Content starts
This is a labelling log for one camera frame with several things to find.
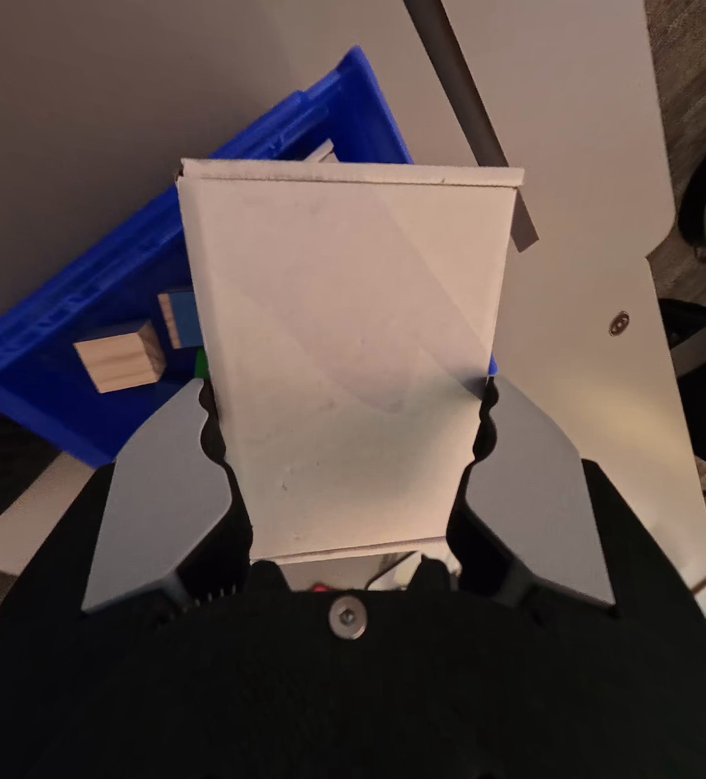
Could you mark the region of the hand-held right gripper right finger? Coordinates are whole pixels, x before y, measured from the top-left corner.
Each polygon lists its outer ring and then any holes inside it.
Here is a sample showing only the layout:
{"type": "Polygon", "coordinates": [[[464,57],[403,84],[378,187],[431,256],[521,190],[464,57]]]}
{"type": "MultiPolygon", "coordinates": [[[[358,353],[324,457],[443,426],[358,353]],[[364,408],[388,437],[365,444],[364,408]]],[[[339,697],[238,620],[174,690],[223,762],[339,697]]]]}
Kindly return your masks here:
{"type": "Polygon", "coordinates": [[[596,607],[615,596],[574,444],[513,383],[489,379],[447,524],[462,591],[519,605],[546,587],[596,607]]]}

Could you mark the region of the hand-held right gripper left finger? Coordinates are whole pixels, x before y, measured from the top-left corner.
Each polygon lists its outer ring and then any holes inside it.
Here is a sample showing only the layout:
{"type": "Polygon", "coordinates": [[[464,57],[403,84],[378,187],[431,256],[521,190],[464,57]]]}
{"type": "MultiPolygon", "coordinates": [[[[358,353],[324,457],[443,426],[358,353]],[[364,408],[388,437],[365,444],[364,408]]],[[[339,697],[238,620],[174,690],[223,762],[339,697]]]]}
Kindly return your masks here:
{"type": "Polygon", "coordinates": [[[209,379],[137,429],[113,463],[85,612],[151,591],[180,608],[242,591],[252,525],[225,455],[209,379]]]}

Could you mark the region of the blue plastic storage bin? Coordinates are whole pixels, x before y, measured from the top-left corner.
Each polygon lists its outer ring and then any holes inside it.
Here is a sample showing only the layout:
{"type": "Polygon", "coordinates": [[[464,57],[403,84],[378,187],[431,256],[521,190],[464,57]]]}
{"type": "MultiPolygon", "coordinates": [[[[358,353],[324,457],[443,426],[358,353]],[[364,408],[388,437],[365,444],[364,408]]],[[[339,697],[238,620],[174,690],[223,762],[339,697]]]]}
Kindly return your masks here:
{"type": "MultiPolygon", "coordinates": [[[[190,184],[486,184],[484,170],[411,165],[394,116],[361,48],[306,91],[285,98],[196,161],[190,184]],[[338,163],[303,160],[326,139],[338,163]]],[[[168,189],[0,317],[0,415],[92,467],[193,377],[196,350],[174,350],[157,295],[192,287],[178,193],[168,189]],[[96,329],[148,318],[167,367],[153,384],[100,394],[74,343],[96,329]]]]}

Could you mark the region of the natural wooden cube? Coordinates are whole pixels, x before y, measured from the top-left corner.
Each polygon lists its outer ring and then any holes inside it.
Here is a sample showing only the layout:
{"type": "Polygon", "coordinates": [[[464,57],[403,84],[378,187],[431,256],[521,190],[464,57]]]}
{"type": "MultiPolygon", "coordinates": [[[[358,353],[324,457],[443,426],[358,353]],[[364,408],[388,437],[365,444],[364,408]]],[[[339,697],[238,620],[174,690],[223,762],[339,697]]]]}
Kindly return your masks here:
{"type": "Polygon", "coordinates": [[[167,367],[164,349],[148,318],[105,326],[74,343],[100,394],[158,382],[167,367]]]}

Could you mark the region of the blue painted wooden cube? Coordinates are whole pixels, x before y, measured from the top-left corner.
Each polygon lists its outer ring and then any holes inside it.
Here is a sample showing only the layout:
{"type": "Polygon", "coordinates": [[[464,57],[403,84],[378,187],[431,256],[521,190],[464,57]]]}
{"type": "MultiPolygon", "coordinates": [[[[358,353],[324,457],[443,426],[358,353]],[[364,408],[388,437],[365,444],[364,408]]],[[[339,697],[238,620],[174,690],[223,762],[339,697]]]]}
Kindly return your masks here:
{"type": "Polygon", "coordinates": [[[192,287],[174,288],[160,293],[157,302],[174,350],[203,346],[202,328],[192,287]]]}

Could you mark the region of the black tape strip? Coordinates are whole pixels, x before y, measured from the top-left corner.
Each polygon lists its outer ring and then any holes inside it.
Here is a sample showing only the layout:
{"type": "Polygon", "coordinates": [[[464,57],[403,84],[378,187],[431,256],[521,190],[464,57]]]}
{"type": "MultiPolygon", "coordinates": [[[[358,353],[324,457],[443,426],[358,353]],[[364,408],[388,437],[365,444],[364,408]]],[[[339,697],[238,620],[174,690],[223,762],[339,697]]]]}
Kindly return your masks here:
{"type": "Polygon", "coordinates": [[[481,168],[506,168],[508,161],[441,1],[404,1],[456,121],[481,168]]]}

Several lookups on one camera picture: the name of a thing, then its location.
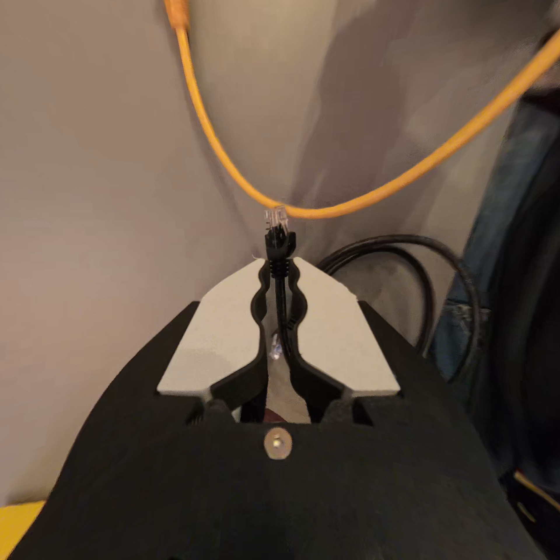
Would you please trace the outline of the yellow plastic bin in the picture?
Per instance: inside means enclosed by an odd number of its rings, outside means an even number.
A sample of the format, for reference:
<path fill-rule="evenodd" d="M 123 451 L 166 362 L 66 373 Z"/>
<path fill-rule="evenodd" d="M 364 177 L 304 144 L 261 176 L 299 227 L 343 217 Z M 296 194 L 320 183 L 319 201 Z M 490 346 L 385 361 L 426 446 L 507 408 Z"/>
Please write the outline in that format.
<path fill-rule="evenodd" d="M 7 559 L 45 504 L 37 502 L 1 508 L 1 559 Z"/>

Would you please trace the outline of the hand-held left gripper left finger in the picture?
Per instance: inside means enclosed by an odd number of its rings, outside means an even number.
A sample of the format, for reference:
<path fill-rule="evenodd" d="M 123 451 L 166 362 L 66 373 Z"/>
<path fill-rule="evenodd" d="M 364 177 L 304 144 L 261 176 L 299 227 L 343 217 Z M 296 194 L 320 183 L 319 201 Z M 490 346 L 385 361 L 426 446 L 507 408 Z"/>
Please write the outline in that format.
<path fill-rule="evenodd" d="M 257 258 L 198 302 L 157 386 L 161 396 L 223 401 L 239 421 L 263 421 L 268 359 L 268 261 Z"/>

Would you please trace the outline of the person's blue jeans leg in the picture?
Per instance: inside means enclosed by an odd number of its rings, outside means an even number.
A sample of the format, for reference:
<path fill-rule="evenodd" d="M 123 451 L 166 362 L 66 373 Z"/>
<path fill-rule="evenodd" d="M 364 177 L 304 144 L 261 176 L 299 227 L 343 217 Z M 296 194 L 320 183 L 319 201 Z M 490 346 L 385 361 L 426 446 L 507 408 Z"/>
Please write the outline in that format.
<path fill-rule="evenodd" d="M 480 297 L 458 398 L 496 462 L 559 491 L 559 85 L 519 105 L 464 252 Z"/>

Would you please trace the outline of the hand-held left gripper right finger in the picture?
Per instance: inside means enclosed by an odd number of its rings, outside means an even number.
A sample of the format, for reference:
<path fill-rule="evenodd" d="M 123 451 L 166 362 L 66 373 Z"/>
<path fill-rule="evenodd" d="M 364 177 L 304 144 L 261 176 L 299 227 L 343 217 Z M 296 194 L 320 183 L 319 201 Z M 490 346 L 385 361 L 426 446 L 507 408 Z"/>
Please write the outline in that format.
<path fill-rule="evenodd" d="M 288 286 L 290 381 L 312 423 L 337 400 L 399 395 L 401 387 L 354 293 L 301 257 L 290 262 Z"/>

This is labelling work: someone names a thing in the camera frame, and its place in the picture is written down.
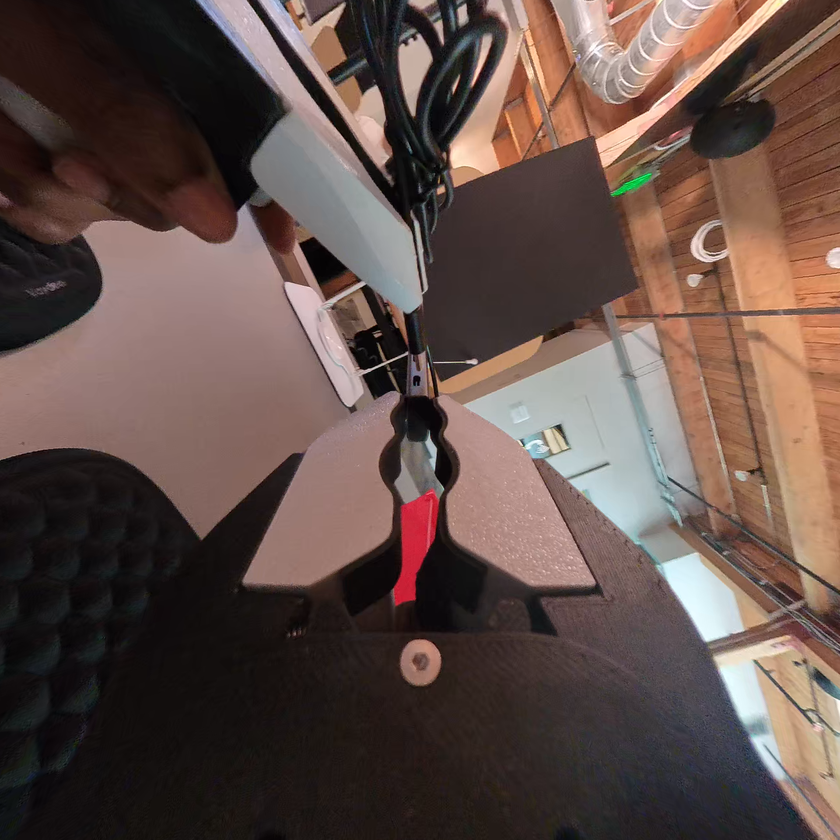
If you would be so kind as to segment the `silver ventilation duct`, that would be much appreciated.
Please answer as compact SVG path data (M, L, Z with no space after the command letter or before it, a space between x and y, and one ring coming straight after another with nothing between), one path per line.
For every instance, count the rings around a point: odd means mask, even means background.
M719 1L656 2L627 47L618 44L603 1L552 1L584 84L614 106L639 97Z

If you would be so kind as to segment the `wall picture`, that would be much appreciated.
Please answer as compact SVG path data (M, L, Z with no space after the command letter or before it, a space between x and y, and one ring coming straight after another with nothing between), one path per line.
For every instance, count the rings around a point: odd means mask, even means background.
M532 459L548 459L571 450L571 445L561 424L546 427L535 434L519 439L521 446Z

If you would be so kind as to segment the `dark cloth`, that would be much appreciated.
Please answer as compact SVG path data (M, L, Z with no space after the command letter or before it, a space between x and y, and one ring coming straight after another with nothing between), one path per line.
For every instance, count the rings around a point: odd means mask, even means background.
M23 349L86 315L102 294L87 240L43 244L1 222L1 352Z

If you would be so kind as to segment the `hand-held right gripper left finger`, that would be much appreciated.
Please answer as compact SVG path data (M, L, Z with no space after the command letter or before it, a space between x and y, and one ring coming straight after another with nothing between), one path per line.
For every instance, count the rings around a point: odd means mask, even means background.
M317 438L245 572L253 592L334 603L355 617L389 598L402 569L391 392Z

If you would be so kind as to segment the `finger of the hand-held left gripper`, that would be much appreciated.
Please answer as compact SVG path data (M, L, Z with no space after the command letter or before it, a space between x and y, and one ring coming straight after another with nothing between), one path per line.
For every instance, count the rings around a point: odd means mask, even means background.
M248 158L257 186L383 298L417 310L424 268L413 225L398 211L376 148L282 3L197 5L278 110Z

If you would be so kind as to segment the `black round stand base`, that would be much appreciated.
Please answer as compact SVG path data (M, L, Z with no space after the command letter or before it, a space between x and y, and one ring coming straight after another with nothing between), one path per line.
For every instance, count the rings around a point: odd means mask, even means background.
M689 147L708 161L732 159L761 146L775 122L770 101L736 101L704 114L691 131Z

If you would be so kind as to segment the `green exit sign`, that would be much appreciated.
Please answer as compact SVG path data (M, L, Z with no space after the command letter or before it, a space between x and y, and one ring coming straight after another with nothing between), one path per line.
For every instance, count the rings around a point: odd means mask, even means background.
M611 190L611 197L635 193L637 190L655 181L659 175L660 170L657 166L643 168L638 172L630 173L618 186Z

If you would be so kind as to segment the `black flat board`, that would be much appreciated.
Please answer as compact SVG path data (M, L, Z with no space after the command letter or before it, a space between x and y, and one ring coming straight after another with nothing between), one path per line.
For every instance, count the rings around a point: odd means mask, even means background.
M638 288L592 137L456 187L430 242L423 311L441 382Z

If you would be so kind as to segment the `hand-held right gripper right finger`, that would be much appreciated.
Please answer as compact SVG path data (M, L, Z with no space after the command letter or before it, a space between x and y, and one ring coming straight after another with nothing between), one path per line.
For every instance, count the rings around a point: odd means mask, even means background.
M420 627L489 631L517 603L530 631L552 631L545 597L588 596L598 583L535 461L451 397L426 400L443 487L420 568Z

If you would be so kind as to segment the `black textured seat cushion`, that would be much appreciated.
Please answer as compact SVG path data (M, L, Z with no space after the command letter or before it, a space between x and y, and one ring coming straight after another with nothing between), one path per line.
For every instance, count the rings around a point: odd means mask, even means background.
M200 539L151 478L98 451L4 458L1 485L1 837L15 838Z
Content ends
- **Your assignment**: Tally the lines of the data that contain the string "cube", and report nothing but the tally.

- **Response box**: 2